[Start of Attachment]

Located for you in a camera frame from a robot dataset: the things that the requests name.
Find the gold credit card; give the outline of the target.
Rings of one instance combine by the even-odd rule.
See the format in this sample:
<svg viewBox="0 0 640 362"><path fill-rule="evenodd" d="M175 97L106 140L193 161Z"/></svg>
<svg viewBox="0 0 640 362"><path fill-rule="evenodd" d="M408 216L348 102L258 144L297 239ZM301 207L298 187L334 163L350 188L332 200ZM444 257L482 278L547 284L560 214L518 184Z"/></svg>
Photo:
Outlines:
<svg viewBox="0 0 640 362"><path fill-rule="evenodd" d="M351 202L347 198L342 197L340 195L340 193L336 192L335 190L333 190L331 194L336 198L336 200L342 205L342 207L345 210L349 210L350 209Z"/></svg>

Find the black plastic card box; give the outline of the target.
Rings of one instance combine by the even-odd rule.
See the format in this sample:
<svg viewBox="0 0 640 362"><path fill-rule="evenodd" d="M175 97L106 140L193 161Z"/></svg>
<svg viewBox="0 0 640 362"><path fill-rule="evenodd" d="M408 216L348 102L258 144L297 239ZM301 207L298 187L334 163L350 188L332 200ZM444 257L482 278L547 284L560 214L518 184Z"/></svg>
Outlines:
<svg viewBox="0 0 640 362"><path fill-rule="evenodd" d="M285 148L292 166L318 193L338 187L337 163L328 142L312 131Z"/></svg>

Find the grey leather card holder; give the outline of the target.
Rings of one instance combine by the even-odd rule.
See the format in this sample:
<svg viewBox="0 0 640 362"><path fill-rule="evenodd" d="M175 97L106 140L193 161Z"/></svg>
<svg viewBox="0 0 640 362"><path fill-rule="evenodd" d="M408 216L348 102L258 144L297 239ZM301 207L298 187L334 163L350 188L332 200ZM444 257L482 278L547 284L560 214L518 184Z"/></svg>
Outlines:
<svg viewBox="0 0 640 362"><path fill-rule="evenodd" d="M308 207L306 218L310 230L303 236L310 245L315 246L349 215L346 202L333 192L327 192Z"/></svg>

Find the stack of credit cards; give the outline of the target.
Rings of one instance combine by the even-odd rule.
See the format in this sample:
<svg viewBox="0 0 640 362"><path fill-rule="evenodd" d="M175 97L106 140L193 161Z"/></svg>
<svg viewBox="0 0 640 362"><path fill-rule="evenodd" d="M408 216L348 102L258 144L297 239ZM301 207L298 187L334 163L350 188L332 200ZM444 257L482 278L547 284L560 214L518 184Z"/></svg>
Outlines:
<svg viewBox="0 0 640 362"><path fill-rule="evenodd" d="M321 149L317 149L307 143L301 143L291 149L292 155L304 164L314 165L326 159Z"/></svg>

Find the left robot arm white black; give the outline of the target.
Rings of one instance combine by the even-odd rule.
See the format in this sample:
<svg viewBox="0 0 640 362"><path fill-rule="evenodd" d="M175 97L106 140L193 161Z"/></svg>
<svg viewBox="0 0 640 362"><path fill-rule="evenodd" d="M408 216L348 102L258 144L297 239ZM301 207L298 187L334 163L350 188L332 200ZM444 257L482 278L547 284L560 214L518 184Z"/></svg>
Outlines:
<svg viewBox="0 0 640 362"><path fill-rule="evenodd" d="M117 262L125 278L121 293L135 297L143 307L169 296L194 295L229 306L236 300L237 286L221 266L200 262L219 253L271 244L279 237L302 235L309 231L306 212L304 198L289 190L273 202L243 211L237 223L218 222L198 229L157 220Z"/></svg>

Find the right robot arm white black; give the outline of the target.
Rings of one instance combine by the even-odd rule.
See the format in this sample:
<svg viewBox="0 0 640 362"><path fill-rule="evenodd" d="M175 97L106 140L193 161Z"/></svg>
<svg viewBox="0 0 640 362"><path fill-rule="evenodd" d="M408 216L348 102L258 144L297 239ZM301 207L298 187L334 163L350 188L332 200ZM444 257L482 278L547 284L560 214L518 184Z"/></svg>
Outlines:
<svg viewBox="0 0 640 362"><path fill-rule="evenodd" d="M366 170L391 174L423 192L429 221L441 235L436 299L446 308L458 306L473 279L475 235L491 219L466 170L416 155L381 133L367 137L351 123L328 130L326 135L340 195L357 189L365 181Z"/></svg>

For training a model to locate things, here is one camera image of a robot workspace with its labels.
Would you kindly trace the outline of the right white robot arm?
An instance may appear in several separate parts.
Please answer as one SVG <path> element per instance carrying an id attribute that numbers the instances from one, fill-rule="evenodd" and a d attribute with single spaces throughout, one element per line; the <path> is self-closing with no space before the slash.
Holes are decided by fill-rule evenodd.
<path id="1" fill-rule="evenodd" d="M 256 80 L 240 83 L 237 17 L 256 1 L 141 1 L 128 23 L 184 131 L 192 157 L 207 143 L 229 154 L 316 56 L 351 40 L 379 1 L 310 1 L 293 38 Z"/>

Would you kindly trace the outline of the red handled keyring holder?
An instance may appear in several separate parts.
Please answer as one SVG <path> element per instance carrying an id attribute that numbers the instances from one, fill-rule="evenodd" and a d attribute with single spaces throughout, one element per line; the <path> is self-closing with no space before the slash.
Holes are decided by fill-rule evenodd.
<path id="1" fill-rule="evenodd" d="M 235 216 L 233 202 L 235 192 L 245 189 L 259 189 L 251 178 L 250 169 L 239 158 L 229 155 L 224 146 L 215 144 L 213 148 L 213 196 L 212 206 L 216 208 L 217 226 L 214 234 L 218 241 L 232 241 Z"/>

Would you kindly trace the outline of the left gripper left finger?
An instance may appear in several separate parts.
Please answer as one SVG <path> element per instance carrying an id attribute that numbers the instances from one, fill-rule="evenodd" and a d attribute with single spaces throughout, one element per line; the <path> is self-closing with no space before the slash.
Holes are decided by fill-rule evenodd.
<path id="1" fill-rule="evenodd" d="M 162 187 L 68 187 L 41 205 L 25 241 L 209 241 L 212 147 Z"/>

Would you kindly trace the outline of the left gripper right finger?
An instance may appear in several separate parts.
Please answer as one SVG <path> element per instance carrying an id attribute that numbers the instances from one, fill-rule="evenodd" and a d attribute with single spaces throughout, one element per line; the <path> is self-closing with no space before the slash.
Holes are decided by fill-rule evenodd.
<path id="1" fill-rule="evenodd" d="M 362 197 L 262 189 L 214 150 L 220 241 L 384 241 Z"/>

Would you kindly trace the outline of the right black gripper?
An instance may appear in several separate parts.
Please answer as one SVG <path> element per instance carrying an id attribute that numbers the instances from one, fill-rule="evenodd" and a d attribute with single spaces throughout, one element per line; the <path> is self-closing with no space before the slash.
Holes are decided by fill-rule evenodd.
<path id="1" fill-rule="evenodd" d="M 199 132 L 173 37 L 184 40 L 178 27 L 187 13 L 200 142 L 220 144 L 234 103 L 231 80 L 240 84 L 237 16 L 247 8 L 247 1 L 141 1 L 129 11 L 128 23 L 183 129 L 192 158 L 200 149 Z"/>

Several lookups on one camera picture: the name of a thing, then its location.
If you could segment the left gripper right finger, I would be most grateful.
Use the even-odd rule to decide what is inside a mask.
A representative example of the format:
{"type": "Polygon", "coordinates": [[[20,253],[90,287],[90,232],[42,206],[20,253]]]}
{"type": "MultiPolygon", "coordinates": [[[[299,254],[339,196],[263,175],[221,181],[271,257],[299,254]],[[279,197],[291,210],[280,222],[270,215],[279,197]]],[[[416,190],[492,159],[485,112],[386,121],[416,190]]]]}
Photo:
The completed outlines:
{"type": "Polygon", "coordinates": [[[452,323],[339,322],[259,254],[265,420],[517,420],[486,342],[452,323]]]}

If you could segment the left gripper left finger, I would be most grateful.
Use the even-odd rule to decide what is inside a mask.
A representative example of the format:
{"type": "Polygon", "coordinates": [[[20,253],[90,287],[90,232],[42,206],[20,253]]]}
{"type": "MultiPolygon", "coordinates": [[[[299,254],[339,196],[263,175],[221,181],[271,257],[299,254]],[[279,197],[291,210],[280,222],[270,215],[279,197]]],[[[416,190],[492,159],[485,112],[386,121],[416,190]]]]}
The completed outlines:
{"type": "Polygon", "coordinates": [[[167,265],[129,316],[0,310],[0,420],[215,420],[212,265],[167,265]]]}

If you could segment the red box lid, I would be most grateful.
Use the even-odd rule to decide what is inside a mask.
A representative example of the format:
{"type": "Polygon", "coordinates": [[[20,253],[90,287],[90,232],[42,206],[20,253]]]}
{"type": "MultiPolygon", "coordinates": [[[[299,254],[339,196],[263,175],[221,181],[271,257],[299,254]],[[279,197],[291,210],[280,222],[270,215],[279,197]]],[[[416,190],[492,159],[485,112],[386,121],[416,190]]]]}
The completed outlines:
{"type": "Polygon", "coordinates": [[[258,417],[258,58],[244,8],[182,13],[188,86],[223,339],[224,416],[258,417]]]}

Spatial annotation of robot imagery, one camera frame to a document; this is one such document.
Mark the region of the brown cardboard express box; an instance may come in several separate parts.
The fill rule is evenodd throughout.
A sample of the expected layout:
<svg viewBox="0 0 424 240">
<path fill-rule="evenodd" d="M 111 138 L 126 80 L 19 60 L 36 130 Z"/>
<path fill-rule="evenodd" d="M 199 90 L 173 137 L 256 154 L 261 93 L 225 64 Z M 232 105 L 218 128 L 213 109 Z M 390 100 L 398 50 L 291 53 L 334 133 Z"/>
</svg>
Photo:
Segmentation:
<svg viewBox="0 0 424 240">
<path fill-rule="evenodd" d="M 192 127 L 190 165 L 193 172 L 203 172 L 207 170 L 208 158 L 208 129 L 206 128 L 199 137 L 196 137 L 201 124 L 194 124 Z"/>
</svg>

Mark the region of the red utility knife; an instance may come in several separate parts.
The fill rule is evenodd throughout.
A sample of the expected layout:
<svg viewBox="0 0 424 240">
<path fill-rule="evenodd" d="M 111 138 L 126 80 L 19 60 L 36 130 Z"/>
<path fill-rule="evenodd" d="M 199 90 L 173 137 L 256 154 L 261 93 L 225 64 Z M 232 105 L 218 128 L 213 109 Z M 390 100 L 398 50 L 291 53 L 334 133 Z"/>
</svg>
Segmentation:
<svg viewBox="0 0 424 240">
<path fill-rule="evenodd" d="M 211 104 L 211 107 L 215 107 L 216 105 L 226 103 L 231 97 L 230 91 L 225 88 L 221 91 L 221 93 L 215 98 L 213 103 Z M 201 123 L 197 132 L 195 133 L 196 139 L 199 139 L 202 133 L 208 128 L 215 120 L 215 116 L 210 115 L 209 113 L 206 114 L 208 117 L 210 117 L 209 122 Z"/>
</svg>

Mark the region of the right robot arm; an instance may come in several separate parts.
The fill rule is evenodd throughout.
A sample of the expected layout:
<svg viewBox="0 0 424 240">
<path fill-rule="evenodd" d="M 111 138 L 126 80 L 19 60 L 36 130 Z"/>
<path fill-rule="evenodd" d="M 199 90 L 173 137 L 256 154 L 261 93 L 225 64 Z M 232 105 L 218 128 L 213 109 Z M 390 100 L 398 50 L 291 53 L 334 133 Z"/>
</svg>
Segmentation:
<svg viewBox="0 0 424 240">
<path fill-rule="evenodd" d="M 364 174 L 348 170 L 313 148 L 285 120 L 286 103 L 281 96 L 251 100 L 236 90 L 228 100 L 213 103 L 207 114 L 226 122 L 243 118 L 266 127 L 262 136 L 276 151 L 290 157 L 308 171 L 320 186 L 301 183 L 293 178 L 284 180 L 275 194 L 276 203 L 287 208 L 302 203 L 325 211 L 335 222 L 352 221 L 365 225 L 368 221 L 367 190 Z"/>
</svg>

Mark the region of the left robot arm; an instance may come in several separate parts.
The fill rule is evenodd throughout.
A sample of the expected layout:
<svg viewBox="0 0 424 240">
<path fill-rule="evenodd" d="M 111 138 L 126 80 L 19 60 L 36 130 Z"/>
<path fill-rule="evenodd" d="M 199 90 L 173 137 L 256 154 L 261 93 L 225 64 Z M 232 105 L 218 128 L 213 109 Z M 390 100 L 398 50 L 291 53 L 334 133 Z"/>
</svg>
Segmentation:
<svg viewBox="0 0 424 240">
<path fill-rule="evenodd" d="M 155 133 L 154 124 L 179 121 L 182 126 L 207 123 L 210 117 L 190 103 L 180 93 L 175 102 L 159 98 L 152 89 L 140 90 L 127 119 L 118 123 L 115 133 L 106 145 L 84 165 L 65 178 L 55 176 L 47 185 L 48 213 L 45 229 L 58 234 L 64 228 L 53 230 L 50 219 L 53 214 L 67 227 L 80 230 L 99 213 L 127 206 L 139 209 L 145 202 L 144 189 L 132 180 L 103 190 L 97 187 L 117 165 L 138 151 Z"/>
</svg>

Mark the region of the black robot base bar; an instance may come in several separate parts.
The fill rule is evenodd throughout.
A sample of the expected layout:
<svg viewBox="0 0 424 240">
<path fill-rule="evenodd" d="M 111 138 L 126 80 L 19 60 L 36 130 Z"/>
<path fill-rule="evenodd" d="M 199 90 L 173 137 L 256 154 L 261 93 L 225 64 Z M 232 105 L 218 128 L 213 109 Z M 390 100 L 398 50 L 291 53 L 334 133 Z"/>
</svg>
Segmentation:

[End of Attachment]

Among the lines above, find the ones containing "holder" and copy them.

» Written response
Find the grey leather card holder; give the outline of the target.
Would you kindly trace the outline of the red handled keyring holder?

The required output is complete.